TechSpot

Why does Windows screw up so often in so many ways?

By MickMick11
Dec 19, 2008
  1. I don't just mean insofar as all the tech problems so many of us have with various Windows applications and OS's, but even really simple things such as the instructions in the Help&Support feature.
    Examples: The instructions given for getting into SafeMode don't work at all. I had to search all over the Net till I found a method that worked.

    The section on back-up and recovery is worthless. It doesn't tell you what to do when SystemRestore won't work and , while it says you can back up files to tape if a tape recording device is hooked to the computer; it does not tell you one blessed word about how to do that.

    I have no idea if they mean a VCR or an audio-only taping devise. Can I use my CD burner to back up files to DVD or CD and if I need a File Back-Up program such as Acronis True Image to facilatate doing that. Do I need special cables or do I simply use the cables I use to hook the VCR to the TV?

    With all the screw ups that are seemingly built into XP and other Windows products, I wonder if everyone wouldn't be better off with Macs or Linux or whatever.
     
  2. jobeard

    jobeard TS Ambassador Posts: 13,446   +324

    Microsoft is located in Redmond, WA --- near Seatle -- mildew gets into everything (teasing here).

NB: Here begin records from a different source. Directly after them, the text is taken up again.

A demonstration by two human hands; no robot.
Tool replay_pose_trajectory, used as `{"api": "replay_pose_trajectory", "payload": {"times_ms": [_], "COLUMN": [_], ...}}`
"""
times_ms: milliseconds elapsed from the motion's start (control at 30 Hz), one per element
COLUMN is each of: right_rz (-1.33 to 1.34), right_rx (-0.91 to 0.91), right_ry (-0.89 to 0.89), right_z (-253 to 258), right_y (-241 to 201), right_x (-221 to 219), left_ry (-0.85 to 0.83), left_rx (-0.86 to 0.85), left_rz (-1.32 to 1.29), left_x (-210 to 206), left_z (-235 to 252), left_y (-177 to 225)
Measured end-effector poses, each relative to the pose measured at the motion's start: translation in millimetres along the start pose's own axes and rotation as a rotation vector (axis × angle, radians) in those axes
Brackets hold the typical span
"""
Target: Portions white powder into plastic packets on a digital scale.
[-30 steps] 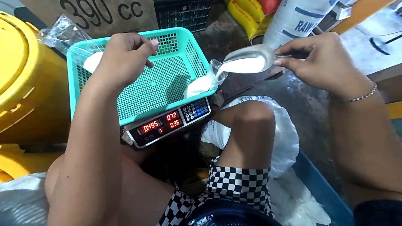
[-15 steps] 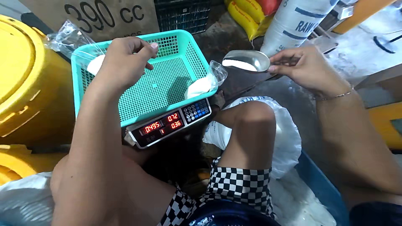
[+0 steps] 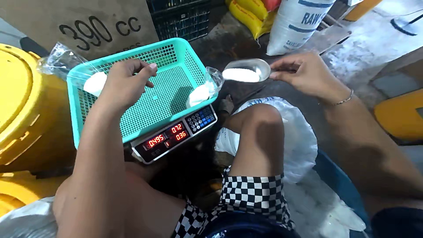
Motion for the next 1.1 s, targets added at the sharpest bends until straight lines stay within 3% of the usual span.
{"api": "replay_pose_trajectory", "payload": {"times_ms": [333,1000,1067,1100], "right_rz": [-0.180,0.056,0.029,0.044], "right_rx": [0.081,0.034,-0.111,-0.359], "right_ry": [-0.032,0.022,-0.016,-0.065], "right_z": [21.9,1.2,-7.5,-3.2], "right_y": [-32.0,3.9,-15.1,-51.4], "right_x": [7.3,-4.4,-5.1,-15.1], "left_ry": [0.020,-0.017,-0.066,-0.087], "left_rx": [0.001,-0.008,-0.045,-0.048], "left_rz": [-0.015,-0.024,-0.062,-0.073], "left_x": [6.5,-6.0,-21.2,-27.9], "left_z": [-3.1,-3.0,-4.7,-8.5], "left_y": [-2.0,2.8,10.9,13.9]}}
Point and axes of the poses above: each hand's wrist, its own z-axis towards the middle knuckle, its own x-axis out of the back of the hand, y = z × x, the point moved 10 cm from there along z, towards the middle knuckle, and after that the axes turned 12 degrees about x, right-handed, at the moved point
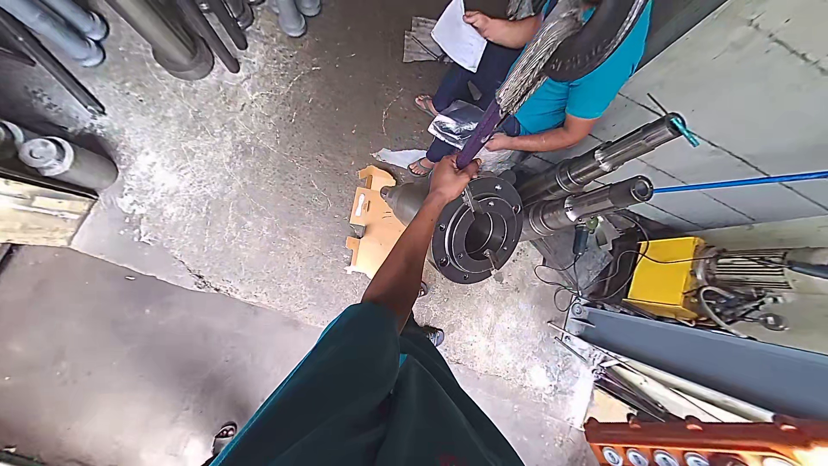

    Windows software has more code than does the IBM Mainframe environment -- much
    of it origined from a decade ago. Adding more and more layers on old code makes maintenance a nightmare.

    Macintosh started fresh with the OS X system origined upon FreeBSD which had a large platform independent audience.

    USUALLY, installing & running only what you need can get some stability to your experience.
    Uninstall as much cruft (ie non-essential browser add-ons, tool bars) as possible will help
     
  3. gbhall

    gbhall TechSpot Chancellor Posts: 2,348   +50

    Some computer Laws. The very best software is written by one person. The next best by no more than three people working in the same office. The very worst is written by a team of 4,500 people. All software is still bug-ridden, in the very, very best it just takes some finding.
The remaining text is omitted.